A perseguição à família Bolsonaro continua. Assistam e compartilhem o video do juiz corregedor internacional Oscar Anibal Chiappano.



https://www.youtube.com/watch?v=pDoJ_ZWpXws



Vejam no video abaixo que figuras muito poderosas já pagaram pelos seus crimes contra a humanidade e podem ter certeza que muitos estão na fila e cada um esperando pela sua vez de pagar pelos seus crimes.

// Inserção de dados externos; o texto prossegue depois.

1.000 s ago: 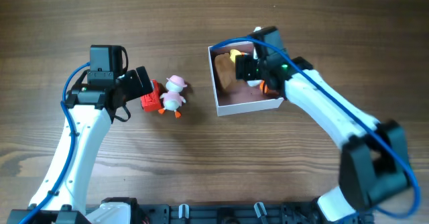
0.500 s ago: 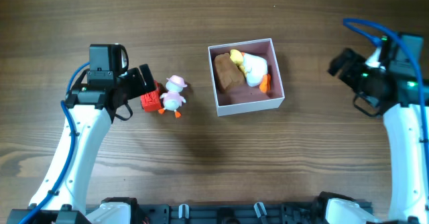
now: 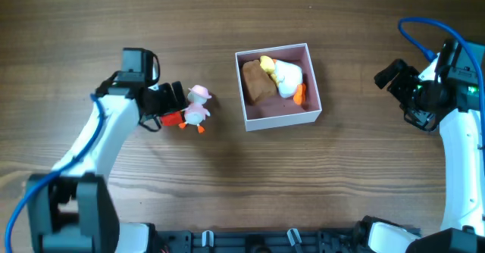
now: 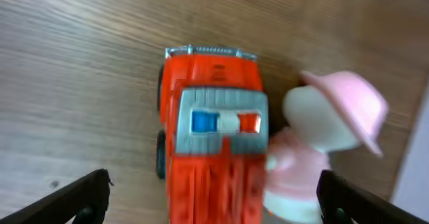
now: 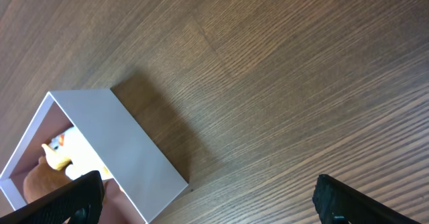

https://www.youtube.com/watch?v=I3xo60ngNJk


Fredoliveira disse...

Eu estou tentando até hoje entender como pode uma pessoa ou instituição ser vítima, investigador, acusador w julgador de um.procesao... É principalmente vindo de uma instituição do judiciário.realmebte não consigo entender. Isso é inconstitucional até onde eu sei.

Maria disse...

Infelizmente, os ocupantes das instituições, camara, senado e demais poderes do judiciário sofrem de um mal antigo chamado mediocridade. Medíocre é aquele que sabe o certo mas faz o errado por covardia, proveito, desmando, prevaricação, sordidez, apego ao poder. NÃO ADIANTA ESTE SENADORZINHO vir aqui e escrever suposições veiculadas por filmes da famigerada Netflix, se ele mesmo nao faz nada. Os senadores tem prerrogativa para trazer os ministros do STF para depor no senado. Não fizeram isto com o traidor ex Ministro da Justiça, aliás incompetente, e Ex-juiz, aliás competentissimo, Dr. Sergio Moro? Porém, o povo não tem mais ilusões, os atuais membros destas casas estão apodrecidos em suas mediocridades. Tinha esperança que Bolsonaro fechasse estas casas, convocasse nova constituição democrática, seguindo imadiatamente de eleiçoes para as respectivas casas. Talvez assim pudessemos dar um salto de educação e desenvolvimento. Mas no atual estado de mediocridade é prtaicamente impossível.

aparecido disse...

Em Brasilia o clima esta horribilis.... temos um DUCE no STF e 81 covardes no Senado...um só de lá que não fosse covarde derrubava a mesa do presidente e o enchia de sopapos...

Anônimo disse...

Covardia pode ser confundida até com cautela, mas a inação por vantagem, é cumplicidade.